TASK BRIEF — Quote all lines below exactly. Images stay out.

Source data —
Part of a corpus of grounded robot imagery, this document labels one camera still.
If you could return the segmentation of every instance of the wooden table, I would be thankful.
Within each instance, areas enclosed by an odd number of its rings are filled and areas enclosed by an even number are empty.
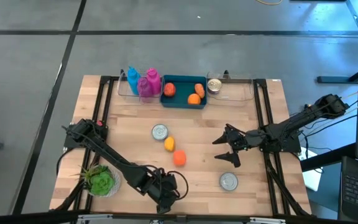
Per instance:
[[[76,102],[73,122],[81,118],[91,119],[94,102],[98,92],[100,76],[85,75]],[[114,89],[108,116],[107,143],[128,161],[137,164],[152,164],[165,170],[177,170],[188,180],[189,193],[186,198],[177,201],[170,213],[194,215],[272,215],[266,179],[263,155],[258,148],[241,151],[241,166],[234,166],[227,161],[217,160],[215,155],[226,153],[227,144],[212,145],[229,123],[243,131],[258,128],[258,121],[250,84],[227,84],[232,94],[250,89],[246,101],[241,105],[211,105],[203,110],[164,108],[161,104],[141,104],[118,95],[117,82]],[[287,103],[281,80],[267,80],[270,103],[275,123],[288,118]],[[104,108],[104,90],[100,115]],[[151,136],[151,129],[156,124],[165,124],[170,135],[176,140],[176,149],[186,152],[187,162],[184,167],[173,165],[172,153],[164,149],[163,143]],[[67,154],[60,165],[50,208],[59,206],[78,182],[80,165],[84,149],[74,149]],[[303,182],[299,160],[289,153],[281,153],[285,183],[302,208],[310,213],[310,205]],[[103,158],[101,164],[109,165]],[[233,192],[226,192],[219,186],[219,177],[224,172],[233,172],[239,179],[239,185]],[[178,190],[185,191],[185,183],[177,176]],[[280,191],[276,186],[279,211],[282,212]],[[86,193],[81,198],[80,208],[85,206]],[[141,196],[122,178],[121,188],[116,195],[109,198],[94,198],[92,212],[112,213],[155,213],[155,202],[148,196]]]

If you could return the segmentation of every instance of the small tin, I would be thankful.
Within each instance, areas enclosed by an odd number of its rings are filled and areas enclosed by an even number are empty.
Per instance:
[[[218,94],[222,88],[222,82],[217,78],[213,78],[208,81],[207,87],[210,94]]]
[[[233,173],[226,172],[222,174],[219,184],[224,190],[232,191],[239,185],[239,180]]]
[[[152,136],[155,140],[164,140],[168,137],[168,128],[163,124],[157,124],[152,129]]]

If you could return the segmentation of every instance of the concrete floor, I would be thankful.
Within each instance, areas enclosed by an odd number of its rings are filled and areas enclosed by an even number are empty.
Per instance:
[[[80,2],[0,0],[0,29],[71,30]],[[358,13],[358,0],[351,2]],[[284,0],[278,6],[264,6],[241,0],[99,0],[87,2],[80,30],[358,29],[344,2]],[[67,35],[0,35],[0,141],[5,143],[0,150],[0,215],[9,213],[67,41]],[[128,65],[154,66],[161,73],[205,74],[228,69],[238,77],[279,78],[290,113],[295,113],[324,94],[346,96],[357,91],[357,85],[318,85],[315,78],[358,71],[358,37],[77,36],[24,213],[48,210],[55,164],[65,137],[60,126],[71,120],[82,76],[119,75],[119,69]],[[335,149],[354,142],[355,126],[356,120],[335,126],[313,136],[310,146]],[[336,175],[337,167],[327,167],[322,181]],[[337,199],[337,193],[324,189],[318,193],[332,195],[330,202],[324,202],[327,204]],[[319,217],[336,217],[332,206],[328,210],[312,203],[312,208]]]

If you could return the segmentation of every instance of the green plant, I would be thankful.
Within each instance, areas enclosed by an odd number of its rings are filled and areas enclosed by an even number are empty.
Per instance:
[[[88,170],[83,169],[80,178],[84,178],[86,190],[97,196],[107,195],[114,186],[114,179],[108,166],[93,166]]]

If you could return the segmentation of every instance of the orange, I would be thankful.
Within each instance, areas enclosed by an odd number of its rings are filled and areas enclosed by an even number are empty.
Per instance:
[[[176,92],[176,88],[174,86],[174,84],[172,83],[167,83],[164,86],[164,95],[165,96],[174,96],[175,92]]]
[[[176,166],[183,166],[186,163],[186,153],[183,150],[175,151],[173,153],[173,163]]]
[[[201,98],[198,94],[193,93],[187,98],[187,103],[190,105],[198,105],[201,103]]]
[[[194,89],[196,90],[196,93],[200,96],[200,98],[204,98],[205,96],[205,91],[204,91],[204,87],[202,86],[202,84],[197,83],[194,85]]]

WORKED SOLUTION —
Part of a corpus of grounded robot imagery, this document labels one camera still.
If you could return the segmentation of every instance of the wooden table, I would be thankful.
Within each instance, areas enclosed by an odd number of its rings are filled and areas enclosed by an even number are empty.
Per instance:
[[[76,102],[73,122],[81,118],[91,119],[94,102],[98,92],[100,76],[85,75]],[[114,89],[108,116],[107,143],[128,161],[137,164],[152,164],[165,170],[177,170],[188,180],[189,193],[186,198],[177,201],[170,213],[194,215],[272,215],[266,179],[263,155],[258,148],[241,151],[241,166],[234,166],[227,161],[217,160],[215,155],[226,153],[227,144],[212,145],[229,123],[243,131],[258,128],[258,121],[250,84],[227,84],[232,94],[250,89],[246,101],[241,105],[211,105],[203,110],[164,108],[161,104],[141,104],[118,95],[117,82]],[[287,103],[281,80],[267,80],[270,103],[275,123],[288,118]],[[104,108],[104,90],[100,115]],[[151,136],[151,129],[156,124],[165,124],[170,135],[176,140],[176,149],[186,152],[187,162],[184,167],[173,165],[172,153],[164,149],[163,143]],[[67,154],[60,165],[50,208],[59,206],[78,182],[80,165],[84,149],[74,149]],[[303,182],[299,160],[289,153],[281,153],[285,183],[302,208],[310,213],[310,205]],[[103,158],[101,164],[109,165]],[[233,192],[226,192],[219,186],[219,177],[224,172],[233,172],[239,179],[239,185]],[[178,190],[185,191],[185,183],[177,176]],[[280,191],[276,186],[279,211],[282,212]],[[86,193],[81,198],[80,208],[85,206]],[[141,196],[122,178],[121,188],[116,195],[109,198],[94,198],[92,212],[112,213],[155,213],[155,202],[148,196]]]

If you could return the segmentation of every instance of the small tin, I would be thankful.
Within each instance, areas enclosed by an odd number of its rings are filled and areas enclosed by an even number are empty.
Per instance:
[[[218,94],[222,88],[222,82],[217,78],[213,78],[208,81],[207,87],[210,94]]]
[[[233,173],[226,172],[222,174],[219,184],[224,190],[232,191],[239,185],[239,180]]]
[[[152,136],[155,140],[164,140],[168,137],[168,128],[163,124],[157,124],[152,129]]]

If you could return the segmentation of every instance of the concrete floor, I would be thankful.
Within each instance, areas enclosed by an odd number of its rings are filled and areas enclosed by an even number are empty.
Per instance:
[[[80,2],[0,0],[0,29],[71,30]],[[358,13],[358,0],[351,2]],[[284,0],[278,6],[264,6],[241,0],[99,0],[87,2],[80,30],[358,29],[344,2]],[[67,35],[0,35],[0,141],[5,143],[0,150],[0,215],[9,213],[67,41]],[[128,65],[154,66],[161,73],[205,74],[228,69],[238,77],[279,78],[290,113],[295,113],[324,94],[346,96],[357,91],[357,85],[318,85],[315,78],[358,71],[358,37],[77,36],[24,213],[48,210],[55,164],[65,137],[60,126],[71,120],[82,76],[119,75],[119,69]],[[335,149],[354,142],[355,126],[356,120],[335,126],[313,136],[310,146]],[[336,175],[337,167],[327,167],[322,181]],[[337,199],[337,193],[324,189],[318,193],[332,195],[330,202],[324,202],[327,204]],[[319,217],[336,217],[332,206],[328,210],[312,203],[312,208]]]

If you could return the segmentation of every instance of the green plant, I would be thankful.
Within each instance, areas enclosed by an odd number of its rings are filled and areas enclosed by an even number are empty.
Per instance:
[[[88,170],[83,169],[80,178],[84,178],[86,190],[97,196],[107,195],[114,186],[114,179],[108,166],[93,166]]]

If you could return the segmentation of every instance of the orange, I would be thankful.
Within each instance, areas enclosed by an odd number of its rings are filled and areas enclosed by an even number are empty.
Per instance:
[[[176,92],[176,88],[174,86],[174,84],[172,83],[167,83],[164,86],[164,95],[165,96],[174,96],[175,92]]]
[[[176,166],[183,166],[186,163],[186,153],[183,150],[175,151],[173,153],[173,163]]]
[[[201,98],[198,94],[193,93],[187,98],[187,103],[190,105],[198,105],[201,103]]]
[[[194,89],[196,90],[196,93],[200,96],[200,98],[204,98],[205,96],[205,91],[204,91],[204,87],[202,86],[202,84],[197,83],[194,85]]]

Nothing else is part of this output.